Forty Mile (Hän: Ch’ëdähdëk) is best known as the oldest town in Canada's Yukon. It was established in 1886 at the confluence of the Yukon and Fortymile rivers by prospectors and fortune hunters in search of gold. Largely abandoned during the nearby Klondike Gold Rush, the town site continued to be used by Tr’ondëk Hwëch’in. It is currently a historic site that is co-owned and co-managed by Tr'ondëk Hwëch'in and the Government of Yukon. Ch’ëdähdëk (Forty Mile) became part of the Tr’ondëk-Klondike UNESCO World Heritage Site in 2023, recording of the transformation of the landscape and the Indigenous adaptation to European colonization.

The site has a much longer history, however, as a harvest area used by First Nations for more than 2000 years. This location was one of the major fall river-crossing points of the Fortymile caribou herd. Hunters would intercept the herd here as it crossed the Yukon River. In spring and summer, it was the site of an important Arctic grayling and salmon fishery. Although this was not the location of the first encounter between local First Nations people and non-natives, it is the place where Hän-speaking people had their first extended interactions with European culture.

In 1886 Jack McQuesten, Alfred Mayo and Arthur Harper of the Alaska Commercial Company (ACCo) established a post here, after gold was discovered on the Fortymile River. Most of the miners who staked the original claims in the Klondike came from this area. Yukon's first mission school was established here in 1887 by the Anglican Church. That same year, North-West Mounted Police Inspector Charles Constantine established the territory's first police detachment. It is also likely that the Forty Mile farm was the site of the first agriculture in Yukon. Forty Mile was the place where the Discovery Claim was registered, beginning the Klondike Gold Rush. By 1894, Forty Mile boasted two well-equipped stores (ACCo and the North American Transportation and Trading Company), a lending library, billiard room, 10 saloons, two restaurants, a theatre, an opera house, a watchmaker, and numerous distilleries. At its peak the town site's population was about 600. However, after the Klondike Gold Rush ended, the city declined, and today only a handful of buildings remain.
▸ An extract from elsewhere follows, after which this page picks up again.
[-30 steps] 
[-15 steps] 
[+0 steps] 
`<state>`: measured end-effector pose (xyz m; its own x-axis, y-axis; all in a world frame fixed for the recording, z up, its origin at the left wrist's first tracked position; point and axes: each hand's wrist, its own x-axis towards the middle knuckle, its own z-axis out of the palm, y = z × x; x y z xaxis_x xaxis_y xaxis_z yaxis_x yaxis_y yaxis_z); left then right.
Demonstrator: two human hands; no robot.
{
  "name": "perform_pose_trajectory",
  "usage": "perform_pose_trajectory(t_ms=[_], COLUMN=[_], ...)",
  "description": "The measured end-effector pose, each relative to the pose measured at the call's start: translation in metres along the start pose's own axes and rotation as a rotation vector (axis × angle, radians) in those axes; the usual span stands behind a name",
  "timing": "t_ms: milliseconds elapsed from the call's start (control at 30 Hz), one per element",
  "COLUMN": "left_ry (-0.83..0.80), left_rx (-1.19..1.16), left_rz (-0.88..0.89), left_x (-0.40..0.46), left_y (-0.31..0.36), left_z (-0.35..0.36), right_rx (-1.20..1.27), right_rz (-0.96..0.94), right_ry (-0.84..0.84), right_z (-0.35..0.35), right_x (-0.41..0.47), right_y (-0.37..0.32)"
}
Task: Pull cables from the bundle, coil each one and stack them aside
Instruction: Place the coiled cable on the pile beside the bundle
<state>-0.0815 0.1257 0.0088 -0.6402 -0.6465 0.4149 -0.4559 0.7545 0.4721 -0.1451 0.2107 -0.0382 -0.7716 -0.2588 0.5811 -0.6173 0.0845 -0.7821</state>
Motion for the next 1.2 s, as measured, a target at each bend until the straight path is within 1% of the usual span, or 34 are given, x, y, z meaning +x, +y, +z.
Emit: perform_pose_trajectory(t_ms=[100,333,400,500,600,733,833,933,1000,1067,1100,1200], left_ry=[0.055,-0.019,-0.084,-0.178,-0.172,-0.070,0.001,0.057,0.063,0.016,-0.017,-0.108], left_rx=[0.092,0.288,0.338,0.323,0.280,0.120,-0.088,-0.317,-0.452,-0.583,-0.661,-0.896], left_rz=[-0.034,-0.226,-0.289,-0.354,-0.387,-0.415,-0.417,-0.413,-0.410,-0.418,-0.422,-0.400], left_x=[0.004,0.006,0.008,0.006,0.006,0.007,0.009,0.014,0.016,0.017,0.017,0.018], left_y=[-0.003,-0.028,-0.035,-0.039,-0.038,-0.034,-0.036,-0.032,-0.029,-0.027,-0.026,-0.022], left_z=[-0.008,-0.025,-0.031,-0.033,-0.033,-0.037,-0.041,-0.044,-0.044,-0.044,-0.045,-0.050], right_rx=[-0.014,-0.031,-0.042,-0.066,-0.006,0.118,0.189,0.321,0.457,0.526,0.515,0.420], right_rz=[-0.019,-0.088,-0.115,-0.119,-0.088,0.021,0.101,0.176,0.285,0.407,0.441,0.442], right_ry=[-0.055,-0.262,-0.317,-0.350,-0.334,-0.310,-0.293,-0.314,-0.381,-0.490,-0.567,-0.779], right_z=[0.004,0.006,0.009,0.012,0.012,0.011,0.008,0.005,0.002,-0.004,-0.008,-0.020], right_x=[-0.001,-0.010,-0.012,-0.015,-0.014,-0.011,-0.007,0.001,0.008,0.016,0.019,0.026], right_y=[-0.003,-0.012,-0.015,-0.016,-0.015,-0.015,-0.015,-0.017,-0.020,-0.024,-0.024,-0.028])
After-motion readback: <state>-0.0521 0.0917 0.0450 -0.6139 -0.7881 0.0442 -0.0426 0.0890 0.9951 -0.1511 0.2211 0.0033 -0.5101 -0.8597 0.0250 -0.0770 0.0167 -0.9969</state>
The Tr’ondëk Hwëch’in Final Agreement, ratified by the First Nation's membership in 1998, specified that the Forty Mile, Fort Constantine and Fort Cudahy Historic Site was to be co-owned and co-managed by the Tr’ondëk Hwëch’in and Yukon governments. Since 1998, archaeological investigations, archival and oral history research, and building stabilization and preservation have been carried out at the site. On June 11, 2006, the two governments signed a management plan at a ceremony and celebration hosted at Forty Mile by Tr’ondëk Hwëch’in and Yukon Historic Sites Unit.
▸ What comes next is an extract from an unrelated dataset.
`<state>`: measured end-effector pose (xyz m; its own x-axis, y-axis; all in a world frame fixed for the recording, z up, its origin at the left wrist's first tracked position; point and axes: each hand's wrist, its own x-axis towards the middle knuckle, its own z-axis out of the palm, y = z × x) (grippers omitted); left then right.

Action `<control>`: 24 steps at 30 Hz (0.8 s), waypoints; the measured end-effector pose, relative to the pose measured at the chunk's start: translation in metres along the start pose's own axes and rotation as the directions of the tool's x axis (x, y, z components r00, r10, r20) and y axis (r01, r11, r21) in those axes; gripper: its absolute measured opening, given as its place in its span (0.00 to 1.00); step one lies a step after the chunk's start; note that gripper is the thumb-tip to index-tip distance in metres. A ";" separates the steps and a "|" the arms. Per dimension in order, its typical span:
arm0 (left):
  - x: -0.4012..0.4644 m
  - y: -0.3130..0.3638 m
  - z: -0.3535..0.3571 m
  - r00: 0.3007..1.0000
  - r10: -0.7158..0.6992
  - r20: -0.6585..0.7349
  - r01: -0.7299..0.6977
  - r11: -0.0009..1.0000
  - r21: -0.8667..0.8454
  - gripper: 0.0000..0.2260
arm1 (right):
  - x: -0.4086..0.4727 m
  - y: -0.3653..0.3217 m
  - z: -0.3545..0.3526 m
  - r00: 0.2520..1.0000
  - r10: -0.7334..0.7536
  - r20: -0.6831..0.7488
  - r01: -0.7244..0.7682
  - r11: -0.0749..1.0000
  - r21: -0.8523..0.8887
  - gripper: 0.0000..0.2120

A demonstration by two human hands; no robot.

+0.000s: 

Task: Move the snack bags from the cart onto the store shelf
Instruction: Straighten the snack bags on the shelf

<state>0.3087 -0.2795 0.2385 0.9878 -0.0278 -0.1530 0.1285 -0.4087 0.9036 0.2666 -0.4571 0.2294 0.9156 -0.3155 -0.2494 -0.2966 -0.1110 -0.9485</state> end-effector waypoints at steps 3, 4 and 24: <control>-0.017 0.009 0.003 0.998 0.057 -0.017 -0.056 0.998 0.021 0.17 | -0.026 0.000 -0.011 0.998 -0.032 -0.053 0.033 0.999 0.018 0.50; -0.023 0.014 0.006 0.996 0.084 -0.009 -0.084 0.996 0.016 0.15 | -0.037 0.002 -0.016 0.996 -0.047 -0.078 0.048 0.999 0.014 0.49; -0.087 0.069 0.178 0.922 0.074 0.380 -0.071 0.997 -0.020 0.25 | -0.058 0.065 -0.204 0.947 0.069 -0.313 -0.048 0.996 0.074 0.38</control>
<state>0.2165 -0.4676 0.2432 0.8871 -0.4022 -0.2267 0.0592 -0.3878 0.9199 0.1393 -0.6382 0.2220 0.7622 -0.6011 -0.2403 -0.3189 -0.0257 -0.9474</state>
Future plans for Forty Mile include improved visitor facilities, a major expansion of interpretive programming, and continued preservation work.
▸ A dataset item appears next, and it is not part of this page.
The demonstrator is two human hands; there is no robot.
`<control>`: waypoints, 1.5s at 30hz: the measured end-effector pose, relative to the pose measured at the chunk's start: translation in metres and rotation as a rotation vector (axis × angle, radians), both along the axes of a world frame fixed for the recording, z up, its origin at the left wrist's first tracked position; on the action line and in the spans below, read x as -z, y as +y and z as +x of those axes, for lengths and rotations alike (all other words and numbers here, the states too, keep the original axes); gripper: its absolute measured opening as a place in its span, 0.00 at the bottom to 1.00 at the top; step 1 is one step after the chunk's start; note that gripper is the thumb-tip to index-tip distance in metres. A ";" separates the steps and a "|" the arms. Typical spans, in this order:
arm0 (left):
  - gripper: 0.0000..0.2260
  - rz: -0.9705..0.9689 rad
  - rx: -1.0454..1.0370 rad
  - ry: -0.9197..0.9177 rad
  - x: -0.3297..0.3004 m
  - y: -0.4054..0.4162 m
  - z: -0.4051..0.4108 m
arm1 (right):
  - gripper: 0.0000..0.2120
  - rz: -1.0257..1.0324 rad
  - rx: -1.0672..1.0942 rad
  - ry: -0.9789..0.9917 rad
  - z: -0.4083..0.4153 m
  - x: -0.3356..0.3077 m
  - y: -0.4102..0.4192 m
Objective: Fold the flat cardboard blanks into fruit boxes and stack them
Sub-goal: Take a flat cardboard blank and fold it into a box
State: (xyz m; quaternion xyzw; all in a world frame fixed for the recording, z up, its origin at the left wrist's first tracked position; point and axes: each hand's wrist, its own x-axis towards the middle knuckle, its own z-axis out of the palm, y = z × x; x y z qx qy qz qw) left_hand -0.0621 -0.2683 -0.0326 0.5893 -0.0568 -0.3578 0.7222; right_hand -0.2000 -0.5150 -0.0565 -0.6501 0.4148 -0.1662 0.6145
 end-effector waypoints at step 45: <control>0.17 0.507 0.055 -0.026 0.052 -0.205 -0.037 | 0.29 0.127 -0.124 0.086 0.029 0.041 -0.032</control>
The nearest community is Dawson City, approximately 77 km upriver from the town site. Since the construction of a road to Clinton Creek from the Top of the World Highway in the late 1960s, the site has been accessible by road, and is about 97 km from Dawson. To this day most visitors to Forty Mile arrive by water, either traveling downriver from Dawson City or motoring up the Yukon River from Alaska.